This week the Parliamentary Assembly of the Council of Europe (PACE) ratified Russia’s full rights following a six-year suspension that stemmed from the crisis in Ukraine. Ninety-six PACE officials backed the decision, while 44 voted against it and another seven abstained from voting.
“The assembly . . . resolves to ratify the credentials of the Russian Federation,” reads the resolution that was adopted by the assembly at its winter session in Strasbourg, according to TASS.
The Kremlin had withdrawn the Russian delegation from PACE in protest to the suspension of its voting rights in 2014. In 2017, Russia halted its scheduled €32.8 million ($37.3 million) contribution to the Council of Europe’s annual budget, which totals €316 million ($360 million).
Russia’s voting rights were partially restored last year, however, when its delegates could vote in the election of the body’s next secretary general. Since then, Russia has fulfilled a series of recommendations that are included in Resolution 2292 (2019) regarding the country’s return to what is the parliamentary arm of the Council of Europe, a 47-nation international organization dedicated to upholding human rights, democracy and the rule of law.
Wednesday’s vote in Strasbourg underscored Russia’s role in prisoner swaps in Ukraine and preparations for additional, similar operations by Moscow and Kiev. The resolution acknowledged “some progress” about the implementation of the Minsk Agreements, which are aimed at alleviating the situation in Ukraine.
“With regard to the financial obligations towards the Council of Europe, the Russian Federation has paid all due contributions to the ordinary budget and partial agreements,” the resolution reads. “Unpaid interests are the subject of discussions in the Council of Europe Committee of Ministers.”
The PACE Monitoring Committee is required to report if and how Russia has implemented its obligations within the Council of Europe framework by the end of April.

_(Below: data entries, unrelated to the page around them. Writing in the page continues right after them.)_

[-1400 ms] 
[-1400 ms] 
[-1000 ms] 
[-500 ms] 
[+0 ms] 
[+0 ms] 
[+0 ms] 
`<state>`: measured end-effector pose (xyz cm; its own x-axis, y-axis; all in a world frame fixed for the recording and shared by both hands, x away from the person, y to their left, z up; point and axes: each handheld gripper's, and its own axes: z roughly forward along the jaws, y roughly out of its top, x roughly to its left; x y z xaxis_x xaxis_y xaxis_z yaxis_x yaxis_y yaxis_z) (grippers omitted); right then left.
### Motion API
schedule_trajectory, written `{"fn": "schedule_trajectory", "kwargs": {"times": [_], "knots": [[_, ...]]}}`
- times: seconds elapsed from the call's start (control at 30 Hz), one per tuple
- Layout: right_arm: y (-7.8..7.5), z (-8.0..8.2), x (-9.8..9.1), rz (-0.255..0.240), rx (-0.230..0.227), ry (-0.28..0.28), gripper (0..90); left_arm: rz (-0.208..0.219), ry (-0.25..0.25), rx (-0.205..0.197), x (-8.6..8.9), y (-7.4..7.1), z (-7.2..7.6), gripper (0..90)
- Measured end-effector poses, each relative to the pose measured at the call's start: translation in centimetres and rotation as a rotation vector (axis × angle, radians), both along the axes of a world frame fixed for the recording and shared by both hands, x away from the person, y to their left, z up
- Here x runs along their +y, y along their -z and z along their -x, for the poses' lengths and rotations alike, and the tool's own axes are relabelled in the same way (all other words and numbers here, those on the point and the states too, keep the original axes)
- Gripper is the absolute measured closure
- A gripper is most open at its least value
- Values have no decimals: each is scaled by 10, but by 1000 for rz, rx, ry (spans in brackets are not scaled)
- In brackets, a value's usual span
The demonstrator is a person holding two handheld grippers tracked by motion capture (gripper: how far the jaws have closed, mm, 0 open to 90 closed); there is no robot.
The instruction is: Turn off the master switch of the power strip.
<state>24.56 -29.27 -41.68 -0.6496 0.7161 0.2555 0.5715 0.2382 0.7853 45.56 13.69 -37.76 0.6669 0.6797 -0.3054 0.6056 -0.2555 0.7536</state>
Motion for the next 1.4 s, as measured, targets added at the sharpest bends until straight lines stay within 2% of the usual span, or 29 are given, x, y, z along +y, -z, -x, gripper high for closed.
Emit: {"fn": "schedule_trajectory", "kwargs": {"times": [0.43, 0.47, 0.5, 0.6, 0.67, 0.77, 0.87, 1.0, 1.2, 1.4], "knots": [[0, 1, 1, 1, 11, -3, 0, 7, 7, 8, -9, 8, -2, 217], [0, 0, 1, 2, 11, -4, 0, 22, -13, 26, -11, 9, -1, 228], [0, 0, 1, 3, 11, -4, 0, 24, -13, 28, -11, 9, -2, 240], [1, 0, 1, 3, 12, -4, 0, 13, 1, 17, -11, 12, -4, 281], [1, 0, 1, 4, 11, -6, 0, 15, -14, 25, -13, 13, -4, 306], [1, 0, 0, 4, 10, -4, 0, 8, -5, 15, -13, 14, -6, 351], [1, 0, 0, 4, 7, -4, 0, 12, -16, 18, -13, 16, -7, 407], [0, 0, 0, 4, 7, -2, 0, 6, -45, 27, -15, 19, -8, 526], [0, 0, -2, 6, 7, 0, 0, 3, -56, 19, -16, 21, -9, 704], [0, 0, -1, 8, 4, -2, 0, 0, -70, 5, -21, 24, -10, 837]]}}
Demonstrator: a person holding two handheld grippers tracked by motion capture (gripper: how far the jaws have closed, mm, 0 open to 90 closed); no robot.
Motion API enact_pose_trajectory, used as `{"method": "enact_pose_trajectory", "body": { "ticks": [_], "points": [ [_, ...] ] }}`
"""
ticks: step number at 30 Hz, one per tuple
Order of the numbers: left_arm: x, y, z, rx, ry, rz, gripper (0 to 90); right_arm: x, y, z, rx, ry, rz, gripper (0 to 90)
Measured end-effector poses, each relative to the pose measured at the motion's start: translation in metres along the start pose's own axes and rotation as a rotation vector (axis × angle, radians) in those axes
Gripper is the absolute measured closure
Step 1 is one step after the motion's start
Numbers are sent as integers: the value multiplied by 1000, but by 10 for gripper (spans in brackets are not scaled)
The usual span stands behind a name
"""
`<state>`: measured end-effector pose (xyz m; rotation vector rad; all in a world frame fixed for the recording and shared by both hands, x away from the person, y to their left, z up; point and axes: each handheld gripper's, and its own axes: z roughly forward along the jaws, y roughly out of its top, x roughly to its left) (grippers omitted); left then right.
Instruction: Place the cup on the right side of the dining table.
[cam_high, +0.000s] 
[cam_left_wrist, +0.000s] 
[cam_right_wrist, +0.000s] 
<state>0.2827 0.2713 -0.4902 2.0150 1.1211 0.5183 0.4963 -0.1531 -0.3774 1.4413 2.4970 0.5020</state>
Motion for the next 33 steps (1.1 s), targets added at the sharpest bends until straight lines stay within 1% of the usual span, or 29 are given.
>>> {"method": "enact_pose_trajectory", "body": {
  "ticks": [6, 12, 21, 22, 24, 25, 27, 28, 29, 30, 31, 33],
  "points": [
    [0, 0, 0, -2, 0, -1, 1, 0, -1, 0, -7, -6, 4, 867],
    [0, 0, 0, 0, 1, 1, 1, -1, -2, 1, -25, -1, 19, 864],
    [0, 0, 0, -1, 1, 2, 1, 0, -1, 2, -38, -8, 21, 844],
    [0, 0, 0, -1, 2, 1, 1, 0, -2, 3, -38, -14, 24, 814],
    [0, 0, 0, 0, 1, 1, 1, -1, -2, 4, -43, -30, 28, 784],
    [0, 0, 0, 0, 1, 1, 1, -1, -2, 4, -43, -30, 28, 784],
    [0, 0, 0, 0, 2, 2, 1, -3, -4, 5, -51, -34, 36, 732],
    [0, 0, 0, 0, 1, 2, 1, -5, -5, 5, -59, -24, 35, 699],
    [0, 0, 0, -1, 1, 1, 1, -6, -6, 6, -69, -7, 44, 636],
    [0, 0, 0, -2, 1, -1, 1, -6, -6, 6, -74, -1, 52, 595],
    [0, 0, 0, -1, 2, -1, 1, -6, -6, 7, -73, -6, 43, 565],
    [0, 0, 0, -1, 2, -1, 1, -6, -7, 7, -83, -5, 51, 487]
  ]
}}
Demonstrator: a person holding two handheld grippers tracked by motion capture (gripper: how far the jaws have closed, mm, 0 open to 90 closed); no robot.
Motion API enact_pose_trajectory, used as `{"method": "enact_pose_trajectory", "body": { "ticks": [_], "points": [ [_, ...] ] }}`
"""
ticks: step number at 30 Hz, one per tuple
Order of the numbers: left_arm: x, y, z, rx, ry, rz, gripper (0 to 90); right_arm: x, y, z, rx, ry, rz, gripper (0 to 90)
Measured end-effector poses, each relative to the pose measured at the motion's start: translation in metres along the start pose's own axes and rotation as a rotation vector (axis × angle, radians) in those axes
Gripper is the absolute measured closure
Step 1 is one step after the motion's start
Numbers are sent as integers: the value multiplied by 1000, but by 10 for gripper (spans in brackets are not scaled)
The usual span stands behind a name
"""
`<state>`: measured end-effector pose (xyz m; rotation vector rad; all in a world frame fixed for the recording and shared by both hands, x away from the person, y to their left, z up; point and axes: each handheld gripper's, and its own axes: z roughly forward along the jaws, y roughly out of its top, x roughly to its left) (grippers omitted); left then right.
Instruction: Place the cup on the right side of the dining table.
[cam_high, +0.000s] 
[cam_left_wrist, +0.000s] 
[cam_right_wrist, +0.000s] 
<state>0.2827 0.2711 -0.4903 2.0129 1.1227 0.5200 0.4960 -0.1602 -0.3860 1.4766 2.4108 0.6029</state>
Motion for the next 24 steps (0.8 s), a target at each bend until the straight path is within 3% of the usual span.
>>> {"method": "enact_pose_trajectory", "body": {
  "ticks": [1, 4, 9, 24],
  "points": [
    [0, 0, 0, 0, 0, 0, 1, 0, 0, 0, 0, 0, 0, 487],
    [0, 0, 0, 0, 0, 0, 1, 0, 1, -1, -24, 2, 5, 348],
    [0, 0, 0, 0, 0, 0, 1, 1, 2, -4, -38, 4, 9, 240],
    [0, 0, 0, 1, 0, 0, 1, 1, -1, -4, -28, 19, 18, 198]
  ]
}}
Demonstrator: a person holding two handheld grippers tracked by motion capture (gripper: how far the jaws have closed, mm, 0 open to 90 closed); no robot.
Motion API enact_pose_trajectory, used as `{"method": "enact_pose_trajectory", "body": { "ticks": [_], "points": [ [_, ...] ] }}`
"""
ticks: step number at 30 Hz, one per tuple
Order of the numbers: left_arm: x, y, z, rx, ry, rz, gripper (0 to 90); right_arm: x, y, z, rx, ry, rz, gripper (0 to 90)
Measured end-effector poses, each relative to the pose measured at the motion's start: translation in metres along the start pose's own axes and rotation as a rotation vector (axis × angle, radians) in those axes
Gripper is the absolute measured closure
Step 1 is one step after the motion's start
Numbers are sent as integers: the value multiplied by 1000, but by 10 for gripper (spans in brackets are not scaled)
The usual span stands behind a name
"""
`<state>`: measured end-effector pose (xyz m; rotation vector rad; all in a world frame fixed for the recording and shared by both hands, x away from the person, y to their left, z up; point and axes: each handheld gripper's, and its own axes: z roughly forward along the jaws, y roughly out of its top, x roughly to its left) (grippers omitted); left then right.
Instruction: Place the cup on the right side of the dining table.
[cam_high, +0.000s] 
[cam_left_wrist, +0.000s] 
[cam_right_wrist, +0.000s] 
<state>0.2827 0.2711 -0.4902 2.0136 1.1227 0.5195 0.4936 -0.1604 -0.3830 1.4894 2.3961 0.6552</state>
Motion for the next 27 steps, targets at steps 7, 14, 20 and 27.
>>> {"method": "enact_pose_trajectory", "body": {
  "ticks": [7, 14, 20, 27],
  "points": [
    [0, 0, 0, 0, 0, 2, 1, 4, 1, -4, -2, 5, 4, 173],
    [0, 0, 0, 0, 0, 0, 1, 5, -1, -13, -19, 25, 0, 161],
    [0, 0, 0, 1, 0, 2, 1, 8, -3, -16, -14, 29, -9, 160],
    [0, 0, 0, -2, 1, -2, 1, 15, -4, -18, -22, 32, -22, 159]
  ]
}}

“The Monitoring Committee has resumed its work with regard to the Russian Federation and organized a number of hearings, which will be taken into account by the co-rapporteurs in their ongoing preparation of the report,” the document reads. “The Russian delegation has co-operated fully with the Monitoring Committee.”
Speaking with National News Service, which is based in Moscow, Vladimir Dzhabarov, the first deputy chairman within Russia’s Federation Council Committee on Foreign Affairs, called Russia’s return into PACE “an ordinary event.” He believes that the decision to return powers to Russia is not linked to the contributions of the country.
“Just Russia – a major European country, and without our participation the value of this organization falls sharply,” the media outlet quoted Dzhabarov as saying on Thursday.
Not everyone is happy about Russia’s return to PACE. The Ukrainian delegation has threatened to leave PACE over Russia’s return.
“Don't expect,” said Oleksiy Goncharenko, a member of Ukraine’s delegation, in response to a question about Ukraine stopping working with PACE.
“You said that you need a dialogue - we are also for dialogue,” TASS quoted Goncharenko as saying on Wednesday. “Why will we leave if you want to have a dialogue?”